# Hilfe bei Equipment!



## Behnke (15. Mai 2008)

> Guten Tag,
> erstmal vorweg möchte ich sagen das ich echt sehr wenig ahnung von Tontechnik hab.
> Bis jetzt war ich Sänger in einer Band und habe jegliche Technik gestellt bekommen.
> Und jetzt ist der Moment gekommen an dem ich mir selbst "Technik" zulegen will.
> ...



Der neue Beitrag mit einer diskreten frage!
Bitte um Hilfe


----------



## Behnke (16. Mai 2008)

Gut, ich hab scheinbar viel zu Allgemein und unwissend gefragt, deswegen habe ich die tage weitergesucht und habe mir dann folgendes gedacht:

Wenn ich mir ein Audiointerface wie dieses hier:
http://www.thomann.de/de/line6_toneport_ux2.htm
bestelle, dann ist es mir doch möglich zwei fliegen mit einer klappe zu schlagen?
Ich wollte nämmlich Micro + Verstärker für die Probe und später
vielleicht eine neue Soundkarte und PreAmp um aufnehmen zu können.
Aber mit diesem Audiointerface kann ich das ja beides.

Stimmt ihr mir zu?

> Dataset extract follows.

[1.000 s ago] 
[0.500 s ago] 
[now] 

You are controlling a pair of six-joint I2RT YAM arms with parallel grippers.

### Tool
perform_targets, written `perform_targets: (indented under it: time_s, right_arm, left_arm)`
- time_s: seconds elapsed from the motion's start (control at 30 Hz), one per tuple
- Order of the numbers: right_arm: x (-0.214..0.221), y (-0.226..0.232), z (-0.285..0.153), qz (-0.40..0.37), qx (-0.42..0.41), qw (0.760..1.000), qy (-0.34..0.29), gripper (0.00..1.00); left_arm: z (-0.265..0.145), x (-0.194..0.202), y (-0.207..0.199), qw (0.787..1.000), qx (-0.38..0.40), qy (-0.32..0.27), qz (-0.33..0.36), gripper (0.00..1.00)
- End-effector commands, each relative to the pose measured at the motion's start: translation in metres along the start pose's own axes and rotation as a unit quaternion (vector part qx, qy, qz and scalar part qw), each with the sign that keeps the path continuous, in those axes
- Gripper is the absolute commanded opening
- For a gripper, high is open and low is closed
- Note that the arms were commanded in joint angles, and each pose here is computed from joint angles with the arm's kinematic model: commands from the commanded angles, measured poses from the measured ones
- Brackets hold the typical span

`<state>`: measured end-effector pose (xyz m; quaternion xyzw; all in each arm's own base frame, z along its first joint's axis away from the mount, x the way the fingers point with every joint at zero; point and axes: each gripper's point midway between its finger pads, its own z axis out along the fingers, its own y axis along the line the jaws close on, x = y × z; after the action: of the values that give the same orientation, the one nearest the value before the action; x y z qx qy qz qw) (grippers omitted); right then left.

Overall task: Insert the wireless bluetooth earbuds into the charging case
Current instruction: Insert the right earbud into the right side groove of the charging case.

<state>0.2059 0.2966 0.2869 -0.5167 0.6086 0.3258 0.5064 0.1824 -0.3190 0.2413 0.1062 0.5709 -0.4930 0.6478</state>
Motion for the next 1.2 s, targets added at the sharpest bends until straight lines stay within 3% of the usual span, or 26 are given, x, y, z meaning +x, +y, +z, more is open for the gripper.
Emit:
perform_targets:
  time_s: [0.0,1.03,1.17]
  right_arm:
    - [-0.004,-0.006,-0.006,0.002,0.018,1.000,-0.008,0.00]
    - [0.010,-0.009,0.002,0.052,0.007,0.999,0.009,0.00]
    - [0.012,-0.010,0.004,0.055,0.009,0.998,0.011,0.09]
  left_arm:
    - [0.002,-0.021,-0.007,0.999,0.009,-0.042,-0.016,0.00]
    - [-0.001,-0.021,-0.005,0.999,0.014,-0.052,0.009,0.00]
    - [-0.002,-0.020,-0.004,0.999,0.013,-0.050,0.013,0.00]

Ist das eine gute Idee?
Ich lasse mich gern eines besseren belehren.
Könnt ihr mir ein Audiointerface empfehlen?

Wäre echt dankbar wenn mir jemand antwortet!

Mit freundlichen grüßen,
Behnke


----------



## Nisch0 (17. Mai 2008)

Also...ich kann dir das M-Audio fast track pro empfehlen...und dazu entweder das SP B1 oder wenn es was besseres sein soll das Rode NT1-A.....

Oder du holst dir eine PCI recordingkarte wie zum Beispiel die Juli@ und dazu das TubePre...

Ist wohl das beste Preamp in der Preisklasse...

und dazu eins der genannten Mic´s....

also mit der 2. Variante haste ein bisschen bessere quali...


Links:
http://www.thomann.de/de/esi_juliat.htm
http://www.thomann.de/de/rode_nt1a_inkl_sm1_grossmembranmikro.htm
http://www.thomann.de/de/maudio_fast_track_pro.htm
http://www.thomann.de/de/studio_projects_b1.htm
http://www.thomann.de/de/presonus_tubepre_roehrenvorstufe.htm


----------